Click here to read about the Environmental Impact Statement Tonto National Forest will prepare as part of an analysis of the effects of its proposed Travel Management Plan (February 1, 2013).
If you’ve ever visited one of our National Forests, part of your experience within its boundaries involved travel on a road open to motorized vehicles. Over the past 30 years, as the popularity and availability of four-wheel-drive and off-highway vehicles has increased, motorized uses of our public lands have intensified. Exploring America’s most majestic, secluded, and meaningful landscapes is easier than ever.
At the same time, our right to access and enjoy these places must be balanced against the need to protect the very same cultural, biological, and geological resources that make them so special. These resources are part of our shared heritage. For archaeological sites, inadvertent destruction by off-road motor vehicles is a serious concern. Increased accessibility to vandals and looters is another.
The U.S. Forest Service addresses this delicate balance between access and conservation through the Travel Management Rule (TMR). The TMR requires designation of roads open to motorized vehicle use; prohibits motorized vehicle use off of the designated system; requires the publication and distribution of maps indicating the designated system; provides opportunities for public involvement in travel management decision-making; and establishes a consistent national framework for locally made decisions.
Generally speaking, the number of road miles currently open to motorized uses on our National Forests exceeds the federal government’s ability to maintain them. As a result, biological and cultural resources are being damaged.
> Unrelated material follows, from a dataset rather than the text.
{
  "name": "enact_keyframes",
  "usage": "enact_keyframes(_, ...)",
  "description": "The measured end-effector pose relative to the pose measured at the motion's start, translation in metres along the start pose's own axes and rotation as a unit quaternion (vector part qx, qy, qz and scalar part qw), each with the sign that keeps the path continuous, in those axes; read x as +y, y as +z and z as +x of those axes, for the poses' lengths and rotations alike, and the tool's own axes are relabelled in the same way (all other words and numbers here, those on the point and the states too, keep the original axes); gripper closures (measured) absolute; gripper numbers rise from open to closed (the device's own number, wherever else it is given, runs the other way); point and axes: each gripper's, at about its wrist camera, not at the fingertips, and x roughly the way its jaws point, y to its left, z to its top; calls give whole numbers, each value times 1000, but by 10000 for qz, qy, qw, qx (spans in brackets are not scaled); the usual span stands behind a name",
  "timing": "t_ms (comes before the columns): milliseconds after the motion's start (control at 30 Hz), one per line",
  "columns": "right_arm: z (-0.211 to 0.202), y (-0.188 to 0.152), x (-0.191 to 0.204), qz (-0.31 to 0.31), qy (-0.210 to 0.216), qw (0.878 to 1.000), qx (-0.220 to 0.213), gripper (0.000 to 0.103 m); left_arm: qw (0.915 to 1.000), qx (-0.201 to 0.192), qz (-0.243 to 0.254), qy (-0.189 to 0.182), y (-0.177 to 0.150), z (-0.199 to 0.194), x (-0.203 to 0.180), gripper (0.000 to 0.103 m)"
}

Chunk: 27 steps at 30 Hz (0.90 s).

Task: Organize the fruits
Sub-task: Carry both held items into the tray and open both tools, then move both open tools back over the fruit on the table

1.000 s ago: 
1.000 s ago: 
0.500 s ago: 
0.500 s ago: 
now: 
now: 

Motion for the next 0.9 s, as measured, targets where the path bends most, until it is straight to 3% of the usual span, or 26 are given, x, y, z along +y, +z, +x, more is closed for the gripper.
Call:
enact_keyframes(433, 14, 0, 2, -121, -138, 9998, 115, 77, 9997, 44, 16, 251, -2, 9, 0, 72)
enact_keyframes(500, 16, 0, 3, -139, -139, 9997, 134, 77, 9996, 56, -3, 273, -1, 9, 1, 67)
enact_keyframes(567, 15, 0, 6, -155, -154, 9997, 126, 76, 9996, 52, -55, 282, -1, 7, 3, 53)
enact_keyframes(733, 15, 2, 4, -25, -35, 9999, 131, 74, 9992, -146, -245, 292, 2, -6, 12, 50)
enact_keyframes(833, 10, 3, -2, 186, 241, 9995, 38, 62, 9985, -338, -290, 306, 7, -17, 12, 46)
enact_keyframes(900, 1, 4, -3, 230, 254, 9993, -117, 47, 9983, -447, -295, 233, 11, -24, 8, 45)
Many of the TMRs established to date have closed some roads to motorized uses and limited—if not eliminated—cross-country vehicular travel off of designated roads.
Forest Service planning must take science-based recommendations into consideration when creating TMRs. Public involvement is another critical part of the process during the initial, issue-identifying phase, as well as the draft plan stage. In the latter, alternatives are presented. A final alternative is then selected, and the final rule and associated Motorized Vehicle Use Map are published to guide the recreating public.
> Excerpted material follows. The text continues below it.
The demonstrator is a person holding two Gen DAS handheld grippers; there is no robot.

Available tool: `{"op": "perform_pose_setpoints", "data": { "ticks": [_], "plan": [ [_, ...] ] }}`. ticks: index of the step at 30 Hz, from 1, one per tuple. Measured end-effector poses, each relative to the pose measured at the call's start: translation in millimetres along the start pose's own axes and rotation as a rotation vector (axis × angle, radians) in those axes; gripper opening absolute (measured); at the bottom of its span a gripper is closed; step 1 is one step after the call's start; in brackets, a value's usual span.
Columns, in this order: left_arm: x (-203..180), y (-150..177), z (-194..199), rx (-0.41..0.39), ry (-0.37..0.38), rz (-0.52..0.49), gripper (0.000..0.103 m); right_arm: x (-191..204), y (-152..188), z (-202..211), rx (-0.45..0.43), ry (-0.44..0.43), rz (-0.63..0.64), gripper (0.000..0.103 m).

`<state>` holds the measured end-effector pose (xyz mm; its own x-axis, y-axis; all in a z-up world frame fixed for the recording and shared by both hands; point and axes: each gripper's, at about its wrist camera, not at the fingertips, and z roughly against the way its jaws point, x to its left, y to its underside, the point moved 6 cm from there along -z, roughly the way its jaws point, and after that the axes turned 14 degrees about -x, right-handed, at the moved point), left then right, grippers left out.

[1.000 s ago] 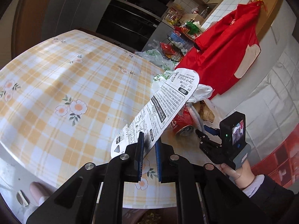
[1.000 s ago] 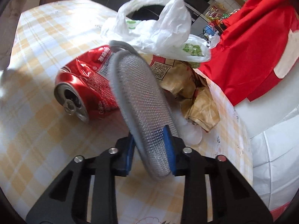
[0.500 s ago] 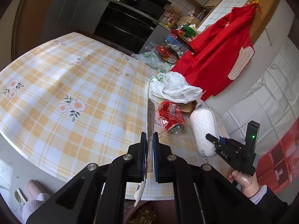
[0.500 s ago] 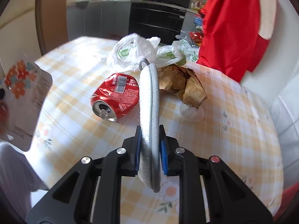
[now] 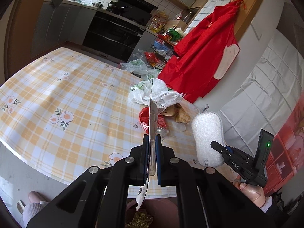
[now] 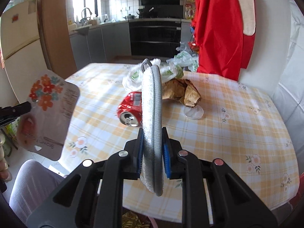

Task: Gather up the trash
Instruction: 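Lower the grey pad into the pink bin and open the right tool while the left holds the card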

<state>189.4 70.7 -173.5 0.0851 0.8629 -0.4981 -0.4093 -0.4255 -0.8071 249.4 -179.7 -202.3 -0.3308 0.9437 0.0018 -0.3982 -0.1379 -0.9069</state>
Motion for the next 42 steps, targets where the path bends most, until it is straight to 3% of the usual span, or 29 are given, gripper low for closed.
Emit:
{"op": "perform_pose_setpoints", "data": {
  "ticks": [11,20,34,36,38,42],
  "plan": [
    [-44.7,8.1,43.1,-0.016,0.063,-0.061,0.007,5.5,0.5,96.5,-0.096,-0.036,-0.088,0.021],
    [-65.6,21.4,69.9,-0.015,0.100,-0.078,0.007,15.1,13.7,148.7,-0.110,-0.083,-0.066,0.021],
    [-67.1,23.4,79.6,-0.019,0.096,-0.080,0.007,29.0,34.3,157.8,-0.069,-0.158,-0.053,0.021],
    [-66.9,24.3,79.1,-0.017,0.096,-0.080,0.007,33.1,38.0,153.0,-0.040,-0.169,-0.046,0.026],
    [-67.5,25.3,78.9,-0.013,0.098,-0.079,0.007,34.2,38.6,152.3,-0.045,-0.145,-0.030,0.044],
    [-67.1,27.6,77.1,-0.005,0.100,-0.081,0.007,32.5,33.6,154.6,-0.081,-0.122,-0.033,0.066]
  ]
}}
This is where Archaeology Southwest comes in: together with other experts, we advocate for cultural resource preservation as an important issue to consider in the rulemaking process. We also provide information that can assist Forest Service personnel in decision-making with regard to appropriate motorized road networks and restrictions on off-road travel that serve to better protect archaeological resources on public lands.
The importance of using cultural resources to guide travel management decisions cannot be understated. Past studies, including a 2014 Archaeology Southwest study on the Tonto National Forest, have demonstrated the relationship between an archaeological site’s proximity to a road open to motorized vehicle use and deleterious impacts to the site. The impacts can be direct (degradation and destruction as a result of compression, erosion, and tire action) and indirect (facilitating access to a site in ways that lead to casual surface collecting or ill-intended vandalism and looting).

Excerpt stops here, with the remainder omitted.